Chapter Thirteen

Cain knelt beside the tomato patch, pulling away all the grass and other weeds. Years ago Eve had given him the task of making sure the plants grew well, and he was still doing it diligently. All plants seemed to grow better when there were no others close by. Perhaps their roots strangled each other. Whatever the cause, plants grew best with plenty of space, so he uprooted those that he did not want.

This tomato patch was the last place he knew of where there were food-bearing plants, and he had tended them all. The sun was low in the sky, and soon it would begin to grow dark, and it would be time for him to return home for supper. Brushing the soil from his hands, he rose, looked around to be certain he was alone, and then headed for his secret place. His secret place was where he was trying his experiment.

His mother had told him about her experiments, both the ones which had helped her to discover all the tools they used every day — he tried to imagine living without them, but could not see any way of surviving — and the ones she had tried out of boredom in the Garden. Both Adam and Eve had told him about the Garden many times. Adam would tell him and Abel that it was a paradise, where they had never had to work, they had never been hungry or cold, and they had been exiled from it for the treachery of a serpent and — here he would glare at Eve — for the weakness of a woman.

"Didn't you bring tragedy and shame upon us all?" he would prompt her. She would look at him expressionlessly before breaking the silence she usually kept in his presence.

"I caused the exile from the Garden," she would say calmly, and Adam would grin, seeming satisfied.
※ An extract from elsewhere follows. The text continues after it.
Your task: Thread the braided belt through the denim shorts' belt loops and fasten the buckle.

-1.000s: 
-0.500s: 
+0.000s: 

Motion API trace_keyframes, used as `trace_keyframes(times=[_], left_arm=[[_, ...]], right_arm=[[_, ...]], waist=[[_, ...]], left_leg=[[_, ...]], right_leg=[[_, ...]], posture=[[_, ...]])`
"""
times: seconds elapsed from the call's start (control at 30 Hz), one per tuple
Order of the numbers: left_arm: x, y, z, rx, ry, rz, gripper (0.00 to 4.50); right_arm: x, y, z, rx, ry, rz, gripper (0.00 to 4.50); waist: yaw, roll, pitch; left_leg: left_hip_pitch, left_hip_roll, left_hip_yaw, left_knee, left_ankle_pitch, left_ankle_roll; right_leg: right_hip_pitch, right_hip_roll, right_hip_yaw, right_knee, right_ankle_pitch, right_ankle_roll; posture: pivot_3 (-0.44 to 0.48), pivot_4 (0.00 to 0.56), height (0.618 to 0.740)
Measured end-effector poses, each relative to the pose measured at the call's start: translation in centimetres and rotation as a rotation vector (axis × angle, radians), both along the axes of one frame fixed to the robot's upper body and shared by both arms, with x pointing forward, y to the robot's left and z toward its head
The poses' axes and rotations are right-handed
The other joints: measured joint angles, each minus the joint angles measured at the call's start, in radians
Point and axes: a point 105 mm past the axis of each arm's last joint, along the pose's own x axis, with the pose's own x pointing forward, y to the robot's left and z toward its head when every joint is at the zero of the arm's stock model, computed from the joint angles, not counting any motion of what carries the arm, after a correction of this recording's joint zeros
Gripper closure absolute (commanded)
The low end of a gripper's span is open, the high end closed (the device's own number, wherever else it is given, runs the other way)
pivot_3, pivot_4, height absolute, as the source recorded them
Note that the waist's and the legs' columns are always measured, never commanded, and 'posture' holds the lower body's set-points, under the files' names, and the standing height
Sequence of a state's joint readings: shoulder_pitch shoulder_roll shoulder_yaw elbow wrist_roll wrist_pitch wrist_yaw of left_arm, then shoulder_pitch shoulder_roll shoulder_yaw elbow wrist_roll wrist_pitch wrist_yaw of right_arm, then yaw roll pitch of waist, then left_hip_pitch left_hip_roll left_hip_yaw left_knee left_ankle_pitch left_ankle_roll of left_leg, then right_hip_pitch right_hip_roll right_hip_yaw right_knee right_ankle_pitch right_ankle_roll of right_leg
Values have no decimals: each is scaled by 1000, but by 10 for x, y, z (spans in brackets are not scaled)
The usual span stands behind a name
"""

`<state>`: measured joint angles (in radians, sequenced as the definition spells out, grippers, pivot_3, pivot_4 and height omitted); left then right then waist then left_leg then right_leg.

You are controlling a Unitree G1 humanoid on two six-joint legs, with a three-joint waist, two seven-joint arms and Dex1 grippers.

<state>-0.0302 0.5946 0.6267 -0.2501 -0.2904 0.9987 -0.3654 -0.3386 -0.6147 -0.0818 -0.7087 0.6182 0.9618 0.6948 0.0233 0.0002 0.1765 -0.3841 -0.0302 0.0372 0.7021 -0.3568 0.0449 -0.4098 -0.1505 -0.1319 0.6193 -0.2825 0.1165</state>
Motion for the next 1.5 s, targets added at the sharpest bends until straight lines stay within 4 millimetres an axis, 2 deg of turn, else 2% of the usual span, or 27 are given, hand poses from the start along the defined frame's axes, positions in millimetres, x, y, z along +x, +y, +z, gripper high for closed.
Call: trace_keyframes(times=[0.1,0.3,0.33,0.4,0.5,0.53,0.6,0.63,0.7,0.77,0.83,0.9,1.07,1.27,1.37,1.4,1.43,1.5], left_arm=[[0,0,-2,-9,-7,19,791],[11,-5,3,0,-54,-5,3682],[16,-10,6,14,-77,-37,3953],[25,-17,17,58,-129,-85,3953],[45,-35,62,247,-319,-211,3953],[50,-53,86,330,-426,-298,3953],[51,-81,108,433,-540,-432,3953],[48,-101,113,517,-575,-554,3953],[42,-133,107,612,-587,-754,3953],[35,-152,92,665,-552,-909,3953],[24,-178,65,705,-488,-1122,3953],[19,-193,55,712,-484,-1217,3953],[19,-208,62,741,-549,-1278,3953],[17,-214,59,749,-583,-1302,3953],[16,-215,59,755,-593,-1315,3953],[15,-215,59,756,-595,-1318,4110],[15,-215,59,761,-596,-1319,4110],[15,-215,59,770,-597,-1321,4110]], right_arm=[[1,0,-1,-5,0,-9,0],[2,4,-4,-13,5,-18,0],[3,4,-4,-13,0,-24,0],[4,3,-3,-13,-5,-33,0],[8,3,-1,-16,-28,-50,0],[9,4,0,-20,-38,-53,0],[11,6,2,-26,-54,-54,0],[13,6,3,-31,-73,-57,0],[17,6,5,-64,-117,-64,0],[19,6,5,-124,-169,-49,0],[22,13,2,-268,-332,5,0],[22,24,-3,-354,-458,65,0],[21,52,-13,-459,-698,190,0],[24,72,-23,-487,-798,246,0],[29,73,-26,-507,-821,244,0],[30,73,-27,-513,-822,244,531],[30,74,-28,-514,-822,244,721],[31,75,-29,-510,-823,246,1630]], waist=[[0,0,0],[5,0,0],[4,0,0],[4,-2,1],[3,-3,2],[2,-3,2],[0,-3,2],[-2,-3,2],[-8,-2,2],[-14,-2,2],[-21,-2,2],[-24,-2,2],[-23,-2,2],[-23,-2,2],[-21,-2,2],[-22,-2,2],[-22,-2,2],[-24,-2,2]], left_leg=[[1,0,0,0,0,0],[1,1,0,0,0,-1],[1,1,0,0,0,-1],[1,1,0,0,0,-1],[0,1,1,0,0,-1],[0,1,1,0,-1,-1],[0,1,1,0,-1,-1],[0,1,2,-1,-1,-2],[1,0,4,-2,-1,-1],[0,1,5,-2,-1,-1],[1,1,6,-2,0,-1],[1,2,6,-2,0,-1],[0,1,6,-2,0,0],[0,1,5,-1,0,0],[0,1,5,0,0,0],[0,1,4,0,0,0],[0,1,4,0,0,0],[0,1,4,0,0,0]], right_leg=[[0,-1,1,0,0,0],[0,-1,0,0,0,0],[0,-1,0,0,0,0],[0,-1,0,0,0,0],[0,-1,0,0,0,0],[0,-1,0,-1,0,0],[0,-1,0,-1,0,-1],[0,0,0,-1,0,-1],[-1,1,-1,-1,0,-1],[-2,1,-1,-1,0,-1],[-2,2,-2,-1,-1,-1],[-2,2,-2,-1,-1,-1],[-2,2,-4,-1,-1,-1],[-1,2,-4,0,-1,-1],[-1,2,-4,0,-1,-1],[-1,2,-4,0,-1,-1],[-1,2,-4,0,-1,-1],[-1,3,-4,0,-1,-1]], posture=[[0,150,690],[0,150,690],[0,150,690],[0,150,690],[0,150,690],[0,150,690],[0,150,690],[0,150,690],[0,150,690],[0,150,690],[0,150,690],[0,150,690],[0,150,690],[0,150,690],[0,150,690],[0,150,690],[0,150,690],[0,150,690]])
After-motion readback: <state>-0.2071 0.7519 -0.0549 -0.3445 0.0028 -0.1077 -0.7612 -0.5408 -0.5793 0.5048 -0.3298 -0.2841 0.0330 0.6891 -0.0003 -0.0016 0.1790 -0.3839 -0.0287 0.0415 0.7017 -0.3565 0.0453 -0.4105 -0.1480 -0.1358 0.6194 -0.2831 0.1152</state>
When Adam left, Eve would tell Cain privately that it had been true that there was no work or pain in the Garden, but that there hadn't been anything to do, either. Anything they wanted — fruit to eat, clean water to bathe in, animals to play with — had been there, simply waiting to be taken. She strove to impress on him that there had been nothing to try at, nothing to look forward to and work toward. She would remind him how proud he had been at the achievements she had taught him, like the making of tools and weapons, and explained that in the Garden, there had been no opportunity to feel proud. She had wished for things to find out about, but knowledge had been scarce in the Garden. There were no secrets to be found or reasons to discover, only endless, unchanging comfort.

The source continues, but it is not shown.